What is needed is every line of the data that includes the word "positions". Please copy each one.
[PROVIDED INFORMATION]
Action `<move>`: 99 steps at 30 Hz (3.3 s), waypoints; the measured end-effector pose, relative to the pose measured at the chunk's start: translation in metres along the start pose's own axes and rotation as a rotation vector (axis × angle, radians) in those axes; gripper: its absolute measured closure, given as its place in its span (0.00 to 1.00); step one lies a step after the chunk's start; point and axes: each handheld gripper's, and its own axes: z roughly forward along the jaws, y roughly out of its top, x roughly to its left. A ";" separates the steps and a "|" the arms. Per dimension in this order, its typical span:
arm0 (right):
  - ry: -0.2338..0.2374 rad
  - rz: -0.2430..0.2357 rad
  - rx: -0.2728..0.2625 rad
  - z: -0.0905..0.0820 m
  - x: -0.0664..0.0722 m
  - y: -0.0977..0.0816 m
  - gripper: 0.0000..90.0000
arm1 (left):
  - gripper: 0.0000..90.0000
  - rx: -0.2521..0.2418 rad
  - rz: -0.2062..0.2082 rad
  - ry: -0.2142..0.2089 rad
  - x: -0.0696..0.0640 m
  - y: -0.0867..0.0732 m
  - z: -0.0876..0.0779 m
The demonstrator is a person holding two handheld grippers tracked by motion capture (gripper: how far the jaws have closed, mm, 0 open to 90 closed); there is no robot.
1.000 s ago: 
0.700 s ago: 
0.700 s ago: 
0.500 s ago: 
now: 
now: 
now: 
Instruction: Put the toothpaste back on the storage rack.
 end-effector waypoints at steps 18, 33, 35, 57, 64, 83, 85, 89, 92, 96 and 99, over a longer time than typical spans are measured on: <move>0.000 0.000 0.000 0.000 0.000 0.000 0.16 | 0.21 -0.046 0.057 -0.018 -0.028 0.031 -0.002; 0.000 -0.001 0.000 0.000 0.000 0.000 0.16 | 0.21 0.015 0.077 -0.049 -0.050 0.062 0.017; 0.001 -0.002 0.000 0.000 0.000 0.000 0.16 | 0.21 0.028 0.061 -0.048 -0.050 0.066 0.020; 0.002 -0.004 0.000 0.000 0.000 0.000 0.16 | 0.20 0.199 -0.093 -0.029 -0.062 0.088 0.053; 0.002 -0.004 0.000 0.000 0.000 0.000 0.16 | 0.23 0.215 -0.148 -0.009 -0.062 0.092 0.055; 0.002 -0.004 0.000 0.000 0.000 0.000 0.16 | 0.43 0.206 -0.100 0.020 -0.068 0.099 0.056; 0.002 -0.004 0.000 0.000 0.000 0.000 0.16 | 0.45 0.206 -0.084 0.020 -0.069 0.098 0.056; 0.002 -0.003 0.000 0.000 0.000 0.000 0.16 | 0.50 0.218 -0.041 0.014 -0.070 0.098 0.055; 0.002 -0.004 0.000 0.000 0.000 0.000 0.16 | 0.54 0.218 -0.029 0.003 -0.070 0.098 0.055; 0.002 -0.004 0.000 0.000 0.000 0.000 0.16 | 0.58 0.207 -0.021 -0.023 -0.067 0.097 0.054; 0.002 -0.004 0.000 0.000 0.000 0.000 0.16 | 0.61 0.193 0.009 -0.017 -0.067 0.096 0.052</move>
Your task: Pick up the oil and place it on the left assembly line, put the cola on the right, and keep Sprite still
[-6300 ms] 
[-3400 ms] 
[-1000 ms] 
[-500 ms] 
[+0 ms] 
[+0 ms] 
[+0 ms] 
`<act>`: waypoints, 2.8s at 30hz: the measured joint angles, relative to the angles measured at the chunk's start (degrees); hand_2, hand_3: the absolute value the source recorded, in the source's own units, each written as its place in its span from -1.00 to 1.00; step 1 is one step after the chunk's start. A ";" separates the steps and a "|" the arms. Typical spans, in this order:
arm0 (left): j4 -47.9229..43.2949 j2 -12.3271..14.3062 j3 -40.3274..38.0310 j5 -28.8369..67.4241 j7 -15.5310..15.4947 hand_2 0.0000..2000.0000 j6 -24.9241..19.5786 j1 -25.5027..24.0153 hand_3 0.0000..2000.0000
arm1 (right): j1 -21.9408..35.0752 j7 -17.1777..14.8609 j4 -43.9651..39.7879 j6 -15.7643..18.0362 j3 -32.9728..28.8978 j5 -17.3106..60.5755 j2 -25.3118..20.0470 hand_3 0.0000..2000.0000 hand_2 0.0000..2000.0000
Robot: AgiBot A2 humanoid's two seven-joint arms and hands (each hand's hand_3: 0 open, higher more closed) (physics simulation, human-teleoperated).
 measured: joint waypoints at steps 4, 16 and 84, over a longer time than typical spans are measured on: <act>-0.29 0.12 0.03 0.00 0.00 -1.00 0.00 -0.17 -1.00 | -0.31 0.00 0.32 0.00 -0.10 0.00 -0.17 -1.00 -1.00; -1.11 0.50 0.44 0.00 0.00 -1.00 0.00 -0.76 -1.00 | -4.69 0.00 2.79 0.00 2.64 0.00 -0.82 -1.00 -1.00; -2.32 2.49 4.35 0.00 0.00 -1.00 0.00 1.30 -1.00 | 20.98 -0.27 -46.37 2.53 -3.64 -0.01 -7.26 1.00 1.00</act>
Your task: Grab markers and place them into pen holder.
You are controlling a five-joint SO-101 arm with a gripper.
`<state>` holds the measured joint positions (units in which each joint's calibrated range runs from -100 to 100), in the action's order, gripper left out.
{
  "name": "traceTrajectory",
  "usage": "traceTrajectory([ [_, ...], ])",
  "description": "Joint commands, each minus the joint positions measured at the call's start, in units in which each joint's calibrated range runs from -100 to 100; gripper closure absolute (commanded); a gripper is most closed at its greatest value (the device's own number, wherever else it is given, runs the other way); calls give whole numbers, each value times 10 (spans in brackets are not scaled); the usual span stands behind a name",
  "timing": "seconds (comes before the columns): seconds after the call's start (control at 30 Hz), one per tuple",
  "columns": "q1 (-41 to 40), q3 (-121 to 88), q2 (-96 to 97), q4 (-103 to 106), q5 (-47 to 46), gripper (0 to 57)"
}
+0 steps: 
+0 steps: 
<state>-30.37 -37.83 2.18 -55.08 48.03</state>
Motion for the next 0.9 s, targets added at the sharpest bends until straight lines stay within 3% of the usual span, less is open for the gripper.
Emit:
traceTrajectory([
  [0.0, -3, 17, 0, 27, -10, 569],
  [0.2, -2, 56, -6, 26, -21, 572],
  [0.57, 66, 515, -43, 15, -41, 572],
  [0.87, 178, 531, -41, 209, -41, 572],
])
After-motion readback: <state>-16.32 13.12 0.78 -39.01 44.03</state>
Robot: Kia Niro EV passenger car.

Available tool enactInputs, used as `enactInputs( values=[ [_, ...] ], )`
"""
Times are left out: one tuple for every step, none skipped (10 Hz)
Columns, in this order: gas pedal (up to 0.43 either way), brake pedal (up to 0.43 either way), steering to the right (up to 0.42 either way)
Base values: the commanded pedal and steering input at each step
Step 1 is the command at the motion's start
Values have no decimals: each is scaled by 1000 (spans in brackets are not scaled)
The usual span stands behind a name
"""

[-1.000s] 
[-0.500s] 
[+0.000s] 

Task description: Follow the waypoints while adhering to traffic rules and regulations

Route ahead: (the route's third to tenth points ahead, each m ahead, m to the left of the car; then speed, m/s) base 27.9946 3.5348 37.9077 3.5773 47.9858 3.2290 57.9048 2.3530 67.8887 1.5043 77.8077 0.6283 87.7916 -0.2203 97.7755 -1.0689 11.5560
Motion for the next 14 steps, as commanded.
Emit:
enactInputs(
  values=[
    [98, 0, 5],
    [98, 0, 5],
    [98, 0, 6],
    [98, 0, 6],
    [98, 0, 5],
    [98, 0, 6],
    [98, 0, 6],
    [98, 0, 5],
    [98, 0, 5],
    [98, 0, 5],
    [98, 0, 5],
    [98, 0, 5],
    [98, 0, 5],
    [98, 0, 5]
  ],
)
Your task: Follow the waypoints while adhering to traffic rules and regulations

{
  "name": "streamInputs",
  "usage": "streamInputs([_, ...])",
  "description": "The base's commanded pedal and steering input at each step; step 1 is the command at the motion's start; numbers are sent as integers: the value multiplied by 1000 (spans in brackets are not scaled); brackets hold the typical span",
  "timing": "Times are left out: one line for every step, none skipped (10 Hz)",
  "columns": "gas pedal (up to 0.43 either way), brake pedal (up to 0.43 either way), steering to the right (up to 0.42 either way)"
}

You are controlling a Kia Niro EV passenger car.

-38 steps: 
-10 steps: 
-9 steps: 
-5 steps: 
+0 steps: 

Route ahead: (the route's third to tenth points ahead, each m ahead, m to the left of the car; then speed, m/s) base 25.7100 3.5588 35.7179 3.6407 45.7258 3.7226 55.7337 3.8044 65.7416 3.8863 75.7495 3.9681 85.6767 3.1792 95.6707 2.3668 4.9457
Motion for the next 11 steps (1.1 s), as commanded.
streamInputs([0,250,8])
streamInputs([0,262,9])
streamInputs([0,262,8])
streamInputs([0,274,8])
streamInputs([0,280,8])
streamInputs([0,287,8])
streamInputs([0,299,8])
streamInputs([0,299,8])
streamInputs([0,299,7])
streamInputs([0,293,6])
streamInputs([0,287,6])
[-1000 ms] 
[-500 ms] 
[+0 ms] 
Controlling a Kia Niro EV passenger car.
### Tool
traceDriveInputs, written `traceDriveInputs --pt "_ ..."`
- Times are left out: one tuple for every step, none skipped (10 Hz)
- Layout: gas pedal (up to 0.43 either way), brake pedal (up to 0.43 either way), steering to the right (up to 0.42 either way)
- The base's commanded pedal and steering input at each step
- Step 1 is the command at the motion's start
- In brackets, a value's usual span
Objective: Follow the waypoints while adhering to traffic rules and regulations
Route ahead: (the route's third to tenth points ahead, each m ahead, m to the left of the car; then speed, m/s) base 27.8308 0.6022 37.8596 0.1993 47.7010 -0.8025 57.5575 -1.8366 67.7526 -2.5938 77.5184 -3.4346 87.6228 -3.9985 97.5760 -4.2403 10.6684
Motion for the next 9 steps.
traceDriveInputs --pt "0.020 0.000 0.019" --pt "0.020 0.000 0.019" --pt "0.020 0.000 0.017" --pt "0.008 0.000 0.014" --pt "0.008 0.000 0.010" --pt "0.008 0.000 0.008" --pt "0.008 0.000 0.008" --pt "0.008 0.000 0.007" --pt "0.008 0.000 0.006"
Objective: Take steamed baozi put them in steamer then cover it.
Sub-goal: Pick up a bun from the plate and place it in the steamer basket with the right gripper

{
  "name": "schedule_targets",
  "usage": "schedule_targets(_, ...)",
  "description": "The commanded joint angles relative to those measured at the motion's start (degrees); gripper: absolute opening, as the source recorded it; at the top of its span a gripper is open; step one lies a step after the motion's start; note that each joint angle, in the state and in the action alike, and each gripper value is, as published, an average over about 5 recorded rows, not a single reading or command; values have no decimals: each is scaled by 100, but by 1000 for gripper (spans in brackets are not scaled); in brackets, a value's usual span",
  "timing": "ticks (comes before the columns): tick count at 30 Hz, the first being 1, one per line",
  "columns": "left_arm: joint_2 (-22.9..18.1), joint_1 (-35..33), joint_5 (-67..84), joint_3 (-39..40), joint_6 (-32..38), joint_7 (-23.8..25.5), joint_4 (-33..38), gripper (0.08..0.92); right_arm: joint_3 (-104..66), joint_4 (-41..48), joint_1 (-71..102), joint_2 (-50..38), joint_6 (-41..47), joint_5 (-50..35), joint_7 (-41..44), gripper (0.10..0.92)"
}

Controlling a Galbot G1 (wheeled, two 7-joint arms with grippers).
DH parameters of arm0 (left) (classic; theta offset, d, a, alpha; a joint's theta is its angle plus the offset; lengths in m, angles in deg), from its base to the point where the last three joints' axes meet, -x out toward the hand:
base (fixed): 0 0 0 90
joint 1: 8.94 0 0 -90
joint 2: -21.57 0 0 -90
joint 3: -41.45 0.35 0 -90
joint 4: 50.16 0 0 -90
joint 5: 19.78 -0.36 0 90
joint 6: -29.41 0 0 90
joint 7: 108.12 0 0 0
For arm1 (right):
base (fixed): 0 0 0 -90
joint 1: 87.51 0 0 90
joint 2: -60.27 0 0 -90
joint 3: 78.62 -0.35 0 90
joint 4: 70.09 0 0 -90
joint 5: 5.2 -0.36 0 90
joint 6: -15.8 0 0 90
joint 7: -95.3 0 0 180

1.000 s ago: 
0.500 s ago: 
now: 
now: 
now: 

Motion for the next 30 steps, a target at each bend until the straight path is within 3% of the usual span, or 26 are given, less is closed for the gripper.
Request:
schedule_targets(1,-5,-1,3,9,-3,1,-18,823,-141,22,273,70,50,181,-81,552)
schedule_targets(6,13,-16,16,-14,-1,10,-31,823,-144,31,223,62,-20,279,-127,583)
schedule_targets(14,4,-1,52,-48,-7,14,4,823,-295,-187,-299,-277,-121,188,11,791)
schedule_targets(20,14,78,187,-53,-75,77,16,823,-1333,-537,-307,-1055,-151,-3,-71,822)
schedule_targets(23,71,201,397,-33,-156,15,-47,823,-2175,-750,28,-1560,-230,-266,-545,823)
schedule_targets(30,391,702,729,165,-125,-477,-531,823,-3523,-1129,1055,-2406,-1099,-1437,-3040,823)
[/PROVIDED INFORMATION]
* [OUTPUT OF THE EXERCISE]:
`<state>` holds the measured joint positions (units in which each joint's calibrated range runs from -100 to 100), in the action's order, gripper left out.
  "description": "Joint commands, each minus the joint positions measured at the call's start, in units in which each joint's calibrated range runs from -100 to 100; gripper closure absolute (commanded); a gripper is most closed at its greatest value (the device's own number, wherever else it is given, runs the other way); calls give whole numbers, each value times 10 (spans in brackets are not scaled); the usual span stands behind a name",

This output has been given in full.